The film never takes us beyond that stage-like feel, however. It all ties into the film’s claustrophobia and the fact, as Mr. Bono tells Troy, “some people build fences to keep people out and other people build fences to keep people in.” And fences are everywhere. The fence Rose wants to have built around the property. The fence that Troy wants to put around his son’s dreams. The fence that stops Troy from being happy for any accomplishment outside of his own. The fence that limits Troy from watching his oldest son perform at a jazz club. The fences that Troy boasts about hitting over, with the supposed countless number of home runs he hit in the Negro Leagues.

Fences will not uplift you or send you out of the theater with a Hollywood ending. The film, the play really, lives deep inside the gut, conflicted through and through with how to express its characters feelings and emotions. There is a raw, exposed nerve-like quality to all of this which is equally refreshing and uncomfortable to watch. And so, as the film finds a wider audience, some will understandably recoil against this and, as a few people remarked when leaving the theater, come away saying, “I did not like this at all.”

But Washington stays true to the words Wilson put down on paper. He captures a family in turmoil, unflinching in the depiction of a complex man, lost in his own mind, and a wife and mother who has given up so much to try and hold together what lies in front of her. Though melancholy, sad, and challenging at times, Fences has raw, enigmatic power in Denzel Washington and Viola Davis and never stands afraid of showing us a slice of life that has seldom been shown to us on screen. Troy, Rose, Cory, Mr. Bono – these are voices we need to hear and see now more than ever. 

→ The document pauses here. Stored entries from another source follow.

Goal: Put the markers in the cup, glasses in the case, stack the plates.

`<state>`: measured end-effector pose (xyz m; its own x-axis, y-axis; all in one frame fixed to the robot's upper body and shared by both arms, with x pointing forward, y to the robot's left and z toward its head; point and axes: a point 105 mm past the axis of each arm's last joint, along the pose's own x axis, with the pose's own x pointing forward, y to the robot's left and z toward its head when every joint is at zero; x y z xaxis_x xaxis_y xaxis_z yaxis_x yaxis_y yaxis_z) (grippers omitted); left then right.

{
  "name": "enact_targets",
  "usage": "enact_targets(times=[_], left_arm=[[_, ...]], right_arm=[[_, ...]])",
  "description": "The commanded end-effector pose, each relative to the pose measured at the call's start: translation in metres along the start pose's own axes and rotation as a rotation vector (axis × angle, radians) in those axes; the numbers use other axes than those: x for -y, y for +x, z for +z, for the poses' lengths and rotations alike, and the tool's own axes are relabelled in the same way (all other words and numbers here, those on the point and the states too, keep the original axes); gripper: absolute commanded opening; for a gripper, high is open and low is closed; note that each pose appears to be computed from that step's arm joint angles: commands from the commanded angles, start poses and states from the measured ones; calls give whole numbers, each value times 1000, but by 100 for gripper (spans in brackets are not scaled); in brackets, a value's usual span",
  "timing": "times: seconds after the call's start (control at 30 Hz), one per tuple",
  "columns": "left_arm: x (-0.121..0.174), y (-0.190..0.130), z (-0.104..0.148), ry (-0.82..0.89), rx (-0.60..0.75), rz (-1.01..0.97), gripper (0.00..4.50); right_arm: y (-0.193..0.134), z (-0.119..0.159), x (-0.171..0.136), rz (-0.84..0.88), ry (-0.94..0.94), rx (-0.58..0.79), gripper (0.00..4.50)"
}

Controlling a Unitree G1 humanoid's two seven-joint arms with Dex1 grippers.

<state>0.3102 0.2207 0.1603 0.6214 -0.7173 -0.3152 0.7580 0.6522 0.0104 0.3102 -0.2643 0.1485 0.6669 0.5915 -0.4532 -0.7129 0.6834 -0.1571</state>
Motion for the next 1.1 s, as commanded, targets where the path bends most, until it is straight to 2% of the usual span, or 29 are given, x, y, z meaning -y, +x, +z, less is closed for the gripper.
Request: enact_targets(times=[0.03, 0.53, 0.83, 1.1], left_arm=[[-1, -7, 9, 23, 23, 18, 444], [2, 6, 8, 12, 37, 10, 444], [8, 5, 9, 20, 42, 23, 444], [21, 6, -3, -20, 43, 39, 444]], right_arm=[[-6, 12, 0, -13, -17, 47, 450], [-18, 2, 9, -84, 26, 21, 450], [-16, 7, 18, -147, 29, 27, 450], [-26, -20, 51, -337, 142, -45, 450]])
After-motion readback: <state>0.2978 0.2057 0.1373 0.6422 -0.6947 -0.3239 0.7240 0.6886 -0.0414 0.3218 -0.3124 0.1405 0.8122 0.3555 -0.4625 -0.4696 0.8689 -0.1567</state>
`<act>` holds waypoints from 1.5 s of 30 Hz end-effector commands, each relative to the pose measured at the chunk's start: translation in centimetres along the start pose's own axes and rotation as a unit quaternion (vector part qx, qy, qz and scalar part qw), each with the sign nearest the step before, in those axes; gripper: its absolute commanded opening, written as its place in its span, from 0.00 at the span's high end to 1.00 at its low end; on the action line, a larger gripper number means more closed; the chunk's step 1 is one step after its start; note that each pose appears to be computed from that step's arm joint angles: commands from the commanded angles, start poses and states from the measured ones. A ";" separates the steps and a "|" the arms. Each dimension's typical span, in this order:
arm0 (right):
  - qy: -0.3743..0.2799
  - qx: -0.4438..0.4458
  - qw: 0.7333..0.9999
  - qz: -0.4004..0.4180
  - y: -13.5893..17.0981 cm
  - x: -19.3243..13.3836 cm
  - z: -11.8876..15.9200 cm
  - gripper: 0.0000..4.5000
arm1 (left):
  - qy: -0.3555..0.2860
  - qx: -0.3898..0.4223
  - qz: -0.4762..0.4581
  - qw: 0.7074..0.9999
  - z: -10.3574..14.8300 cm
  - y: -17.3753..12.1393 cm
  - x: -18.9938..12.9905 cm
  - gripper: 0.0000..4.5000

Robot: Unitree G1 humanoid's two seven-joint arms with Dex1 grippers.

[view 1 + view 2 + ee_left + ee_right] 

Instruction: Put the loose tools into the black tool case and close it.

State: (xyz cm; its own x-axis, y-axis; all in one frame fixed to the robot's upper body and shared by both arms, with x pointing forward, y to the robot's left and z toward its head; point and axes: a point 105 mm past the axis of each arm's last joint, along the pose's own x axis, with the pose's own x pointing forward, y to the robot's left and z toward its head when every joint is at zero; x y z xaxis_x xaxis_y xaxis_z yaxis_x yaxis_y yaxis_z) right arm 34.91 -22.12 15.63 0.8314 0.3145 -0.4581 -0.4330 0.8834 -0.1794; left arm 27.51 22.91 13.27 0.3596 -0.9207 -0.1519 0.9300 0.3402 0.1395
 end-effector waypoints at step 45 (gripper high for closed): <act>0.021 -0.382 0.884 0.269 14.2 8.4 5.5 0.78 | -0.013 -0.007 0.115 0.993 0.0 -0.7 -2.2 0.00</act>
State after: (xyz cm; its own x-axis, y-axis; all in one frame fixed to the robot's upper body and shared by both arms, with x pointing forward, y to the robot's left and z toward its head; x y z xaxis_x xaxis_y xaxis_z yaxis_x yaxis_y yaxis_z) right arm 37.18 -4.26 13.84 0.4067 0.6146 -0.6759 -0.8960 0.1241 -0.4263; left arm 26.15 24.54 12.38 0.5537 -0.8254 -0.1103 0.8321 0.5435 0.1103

Fences is a difficult film to embrace but needs to be held close all the same.

Rating: ★★★★½ 



  • Raw emotion and power living in every frame, Fences delivers one of the finest acting ensembles in recent memory and a tough, unflinching, look at anger, emotion, and the places it lives and hides within all of us.


  • So, honestly, this is a bit bleak and intense and humor/levity is momentary and fleeting when it arrives. Some have pushed back against the film’s lack of air, and find it too heavy and intense to be “entertaining.” Make of that what you will.